#### WHAT THE TASK ASKS:
Pictures stay out. Extract the lines below from the first one through the line with "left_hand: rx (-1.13", both included.

»»

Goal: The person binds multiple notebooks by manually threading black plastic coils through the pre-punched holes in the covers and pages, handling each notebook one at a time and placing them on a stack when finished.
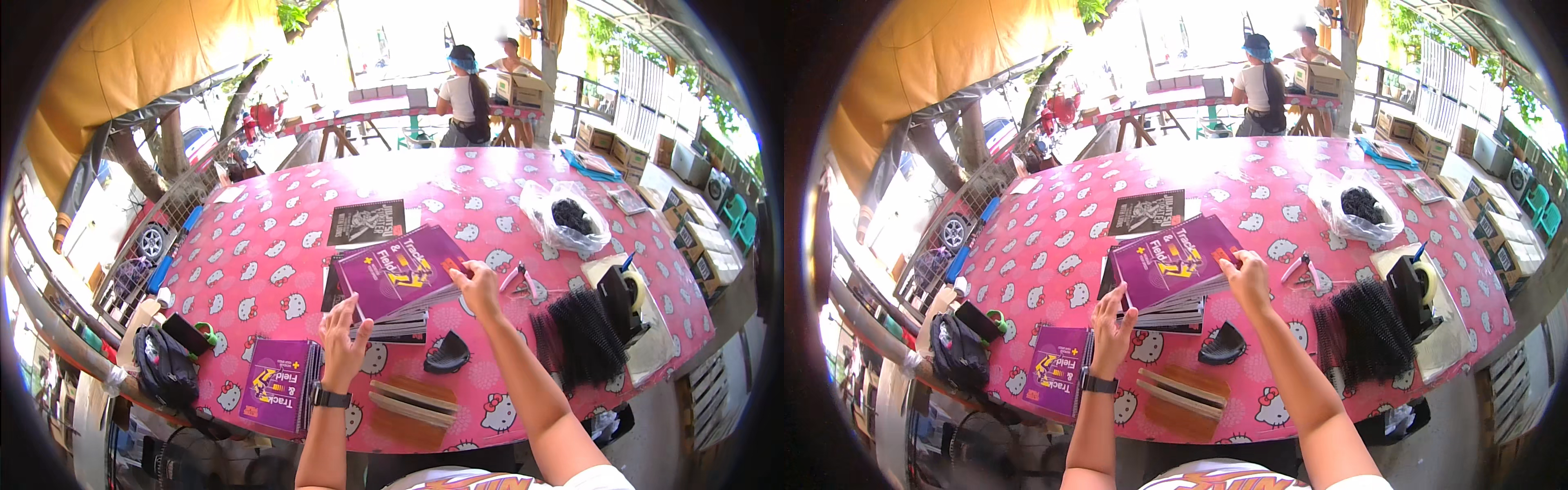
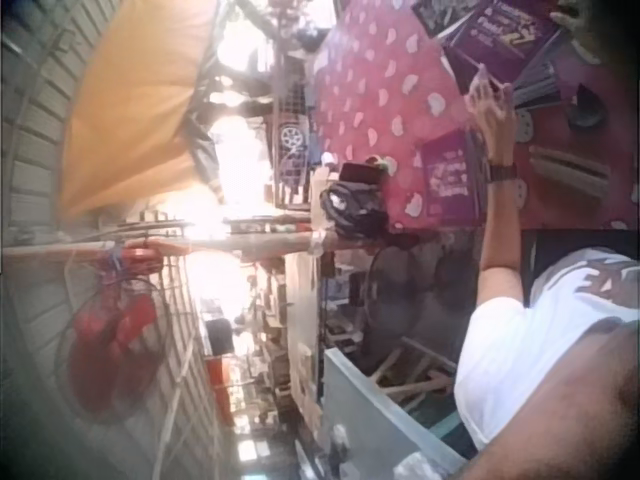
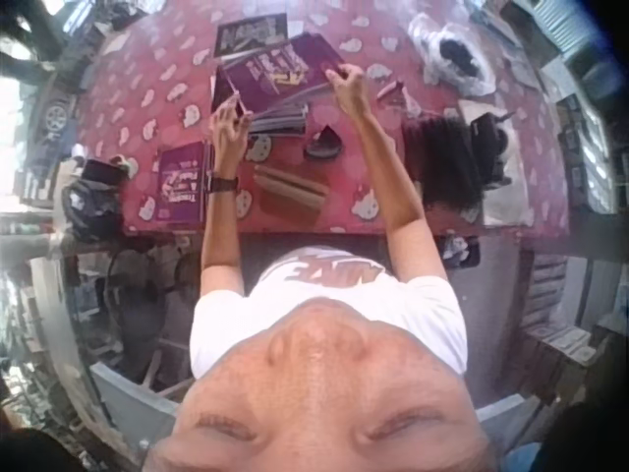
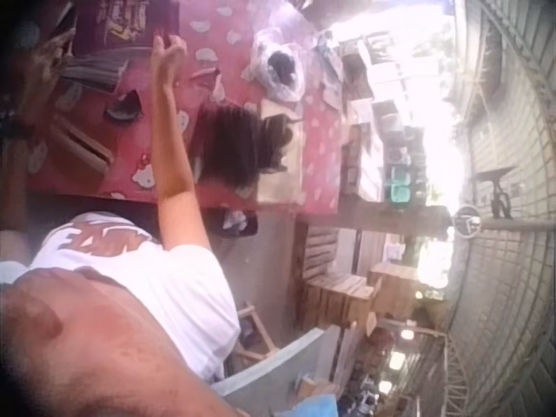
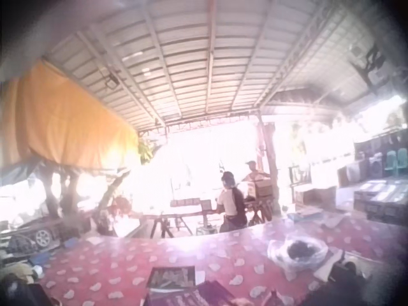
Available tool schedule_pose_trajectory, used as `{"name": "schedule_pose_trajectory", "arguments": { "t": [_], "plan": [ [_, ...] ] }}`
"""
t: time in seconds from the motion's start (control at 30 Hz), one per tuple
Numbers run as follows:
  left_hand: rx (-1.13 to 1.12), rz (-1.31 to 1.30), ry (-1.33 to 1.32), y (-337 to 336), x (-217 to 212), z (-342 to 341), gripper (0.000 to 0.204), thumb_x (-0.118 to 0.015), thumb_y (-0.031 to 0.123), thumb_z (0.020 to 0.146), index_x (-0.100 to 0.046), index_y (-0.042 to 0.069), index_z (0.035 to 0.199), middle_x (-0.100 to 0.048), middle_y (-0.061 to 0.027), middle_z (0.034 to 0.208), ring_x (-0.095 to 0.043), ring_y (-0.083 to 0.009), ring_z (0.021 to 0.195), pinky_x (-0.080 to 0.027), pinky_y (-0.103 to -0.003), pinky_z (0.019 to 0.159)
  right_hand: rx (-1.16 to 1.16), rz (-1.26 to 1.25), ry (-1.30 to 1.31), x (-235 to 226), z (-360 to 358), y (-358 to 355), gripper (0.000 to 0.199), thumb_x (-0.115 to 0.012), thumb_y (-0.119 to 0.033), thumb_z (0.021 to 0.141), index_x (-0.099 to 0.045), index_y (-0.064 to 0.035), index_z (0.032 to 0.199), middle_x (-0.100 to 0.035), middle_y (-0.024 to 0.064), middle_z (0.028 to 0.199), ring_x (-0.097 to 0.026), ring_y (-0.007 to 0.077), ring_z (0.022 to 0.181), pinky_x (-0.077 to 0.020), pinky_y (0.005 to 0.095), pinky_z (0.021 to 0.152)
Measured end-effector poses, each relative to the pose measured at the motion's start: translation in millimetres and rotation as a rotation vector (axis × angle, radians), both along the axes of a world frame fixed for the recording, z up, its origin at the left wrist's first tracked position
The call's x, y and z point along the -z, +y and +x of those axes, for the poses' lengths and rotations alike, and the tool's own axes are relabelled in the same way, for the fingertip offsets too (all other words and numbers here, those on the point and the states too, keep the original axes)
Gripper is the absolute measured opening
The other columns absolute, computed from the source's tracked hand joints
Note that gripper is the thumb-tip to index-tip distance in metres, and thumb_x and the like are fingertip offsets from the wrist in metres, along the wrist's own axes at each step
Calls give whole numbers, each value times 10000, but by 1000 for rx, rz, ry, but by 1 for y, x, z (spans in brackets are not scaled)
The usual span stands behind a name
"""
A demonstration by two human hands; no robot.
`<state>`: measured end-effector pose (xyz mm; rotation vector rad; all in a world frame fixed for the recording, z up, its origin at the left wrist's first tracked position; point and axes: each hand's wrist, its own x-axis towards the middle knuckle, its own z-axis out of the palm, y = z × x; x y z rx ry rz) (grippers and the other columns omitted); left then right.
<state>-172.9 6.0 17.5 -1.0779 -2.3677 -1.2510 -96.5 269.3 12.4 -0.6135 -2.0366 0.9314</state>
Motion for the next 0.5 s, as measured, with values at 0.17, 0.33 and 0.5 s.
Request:
{"name": "schedule_pose_trajectory", "arguments": {
  "t": [0.17, 0.33, 0.5],
  "plan": [
    [-92, 161, -36, -18, -22, 34, 727, -663, 412, 820, -364, 56, 1379, -406, -166, 1363, -366, -323, 1257, -261, -484, 1040, -117, -416, 142, -59, 65, -38, 143, -637, -81, 848, -609, 26, 939, -618, 81, 822, -589, 128, 709, -517, 275, 590],
    [146, 823, -588, -14, -18, 68, 550, -699, 195, 804, -450, 43, 1271, -525, -114, 1227, -475, -214, 1156, -381, -369, 974, -513, -643, 490, -41, 147, -85, 170, -640, -2, 842, -553, 5, 988, -599, 55, 874, -594, 118, 780, -535, 256, 640],
    [432, 578, -733, -48, -10, 66, 210, -674, -20, 774, -567, 24, 950, -620, -62, 951, -576, -128, 893, -452, -305, 854, -591, -516, -48, -7, 195, -102, 134, -665, 33, 794, -621, -8, 914, -617, 52, 812, -596, 124, 733, -496, 252, 659]
  ]
}}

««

#### TASK RESPONSE:
Goal: The person binds multiple notebooks by manually threading black plastic coils through the pre-punched holes in the covers and pages, handling each notebook one at a time and placing them on a stack when finished.
Available tool schedule_pose_trajectory, used as `{"name": "schedule_pose_trajectory", "arguments": { "t": [_], "plan": [ [_, ...] ] }}`
"""
t: time in seconds from the motion's start (control at 30 Hz), one per tuple
Numbers run as follows:
  left_hand: rx (-1.13 to 1.12), rz (-1.31 to 1.30), ry (-1.33 to 1.32), y (-337 to 336), x (-217 to 212), z (-342 to 341), gripper (0.000 to 0.204), thumb_x (-0.118 to 0.015), thumb_y (-0.031 to 0.123), thumb_z (0.020 to 0.146), index_x (-0.100 to 0.046), index_y (-0.042 to 0.069), index_z (0.035 to 0.199), middle_x (-0.100 to 0.048), middle_y (-0.061 to 0.027), middle_z (0.034 to 0.208), ring_x (-0.095 to 0.043), ring_y (-0.083 to 0.009), ring_z (0.021 to 0.195), pinky_x (-0.080 to 0.027), pinky_y (-0.103 to -0.003), pinky_z (0.019 to 0.159)

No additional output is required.